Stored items
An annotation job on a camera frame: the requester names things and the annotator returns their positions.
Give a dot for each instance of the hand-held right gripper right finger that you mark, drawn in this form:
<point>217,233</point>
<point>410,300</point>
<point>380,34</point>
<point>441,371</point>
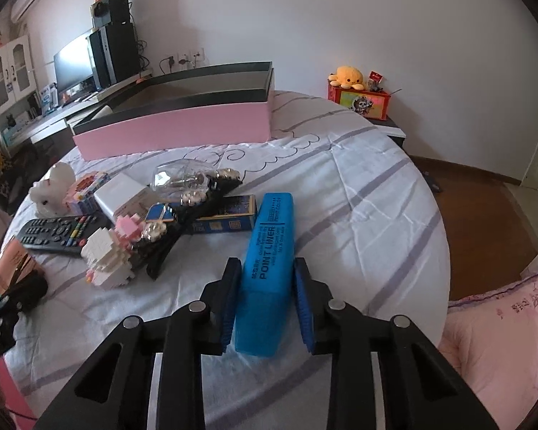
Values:
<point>302,309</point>

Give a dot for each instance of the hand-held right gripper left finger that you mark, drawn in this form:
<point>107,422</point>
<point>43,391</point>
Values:
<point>231,313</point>

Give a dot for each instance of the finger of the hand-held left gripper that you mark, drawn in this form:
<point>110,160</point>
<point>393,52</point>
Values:
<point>9,305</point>

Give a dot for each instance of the brown glossy box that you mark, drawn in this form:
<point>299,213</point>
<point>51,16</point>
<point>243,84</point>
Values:
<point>13,260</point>

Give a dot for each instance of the blue highlighter-shaped case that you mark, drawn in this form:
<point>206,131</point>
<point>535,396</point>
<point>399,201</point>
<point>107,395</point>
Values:
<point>262,268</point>

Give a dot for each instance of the black remote control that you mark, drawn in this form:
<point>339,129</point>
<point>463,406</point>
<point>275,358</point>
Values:
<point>49,233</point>

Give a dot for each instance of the black pearl hair clip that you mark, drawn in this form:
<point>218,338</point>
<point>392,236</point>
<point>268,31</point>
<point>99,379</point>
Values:
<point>192,216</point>

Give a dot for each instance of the white pink building-block figure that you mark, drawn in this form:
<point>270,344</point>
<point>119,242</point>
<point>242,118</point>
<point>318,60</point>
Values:
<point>107,255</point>

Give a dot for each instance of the clear plastic bag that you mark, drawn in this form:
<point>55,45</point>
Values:
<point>49,192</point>

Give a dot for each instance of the pink colourful block set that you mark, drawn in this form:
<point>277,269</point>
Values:
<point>87,192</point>

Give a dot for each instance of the large pink storage box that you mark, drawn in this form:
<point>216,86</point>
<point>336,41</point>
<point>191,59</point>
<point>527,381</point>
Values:
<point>170,130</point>

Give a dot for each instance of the pink bed edge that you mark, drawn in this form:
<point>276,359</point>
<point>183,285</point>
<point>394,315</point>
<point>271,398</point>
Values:
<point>13,389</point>

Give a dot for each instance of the blue gold flat box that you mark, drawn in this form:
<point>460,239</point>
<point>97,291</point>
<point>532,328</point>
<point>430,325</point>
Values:
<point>226,221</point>

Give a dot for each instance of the small blue gold-rimmed badge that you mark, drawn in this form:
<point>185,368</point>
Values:
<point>161,214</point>

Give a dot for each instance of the clear glass bottle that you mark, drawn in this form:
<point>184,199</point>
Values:
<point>179,179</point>

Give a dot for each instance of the white rectangular box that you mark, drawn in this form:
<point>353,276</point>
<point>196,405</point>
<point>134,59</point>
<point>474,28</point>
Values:
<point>121,197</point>

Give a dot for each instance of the white desk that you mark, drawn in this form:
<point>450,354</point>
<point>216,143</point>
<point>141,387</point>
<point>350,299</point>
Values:
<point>49,121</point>

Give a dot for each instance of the pink pillow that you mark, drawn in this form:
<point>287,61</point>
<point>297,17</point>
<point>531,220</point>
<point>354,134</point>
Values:
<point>497,345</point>

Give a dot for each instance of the dark nightstand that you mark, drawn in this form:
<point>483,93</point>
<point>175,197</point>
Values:
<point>388,127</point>

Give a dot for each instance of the blue white box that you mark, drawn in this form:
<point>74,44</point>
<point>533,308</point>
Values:
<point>47,98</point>

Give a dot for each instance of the red small stool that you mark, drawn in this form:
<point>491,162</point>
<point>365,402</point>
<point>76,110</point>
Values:
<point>358,103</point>

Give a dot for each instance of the white glass-door cabinet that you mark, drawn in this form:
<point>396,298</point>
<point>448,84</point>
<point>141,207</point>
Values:
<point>9,71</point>

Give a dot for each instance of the yellow plush toy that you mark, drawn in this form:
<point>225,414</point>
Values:
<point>347,76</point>

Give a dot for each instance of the small red ornament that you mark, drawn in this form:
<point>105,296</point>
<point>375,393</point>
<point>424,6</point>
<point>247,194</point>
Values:
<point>376,80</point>

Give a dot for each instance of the black computer monitor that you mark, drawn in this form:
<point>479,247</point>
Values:
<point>71,67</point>

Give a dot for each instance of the black speaker tower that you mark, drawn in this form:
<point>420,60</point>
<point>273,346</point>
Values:
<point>116,53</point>

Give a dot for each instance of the black box on tower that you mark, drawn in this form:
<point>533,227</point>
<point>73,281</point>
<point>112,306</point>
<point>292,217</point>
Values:
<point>110,9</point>

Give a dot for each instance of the white wall socket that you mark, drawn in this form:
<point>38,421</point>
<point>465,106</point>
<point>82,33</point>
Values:
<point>190,56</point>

- Problem statement -
Would you print, exactly as written, every line above from the one holding "<point>242,118</point>" through the one holding "<point>87,192</point>", with both included and no other lines?

- Result below -
<point>242,118</point>
<point>318,60</point>
Values:
<point>107,255</point>

Give a dot for each instance of the clear plastic bag that you mark, drawn in this form:
<point>55,45</point>
Values:
<point>49,192</point>

Give a dot for each instance of the pink colourful block set that you mark, drawn in this form:
<point>277,269</point>
Values:
<point>87,192</point>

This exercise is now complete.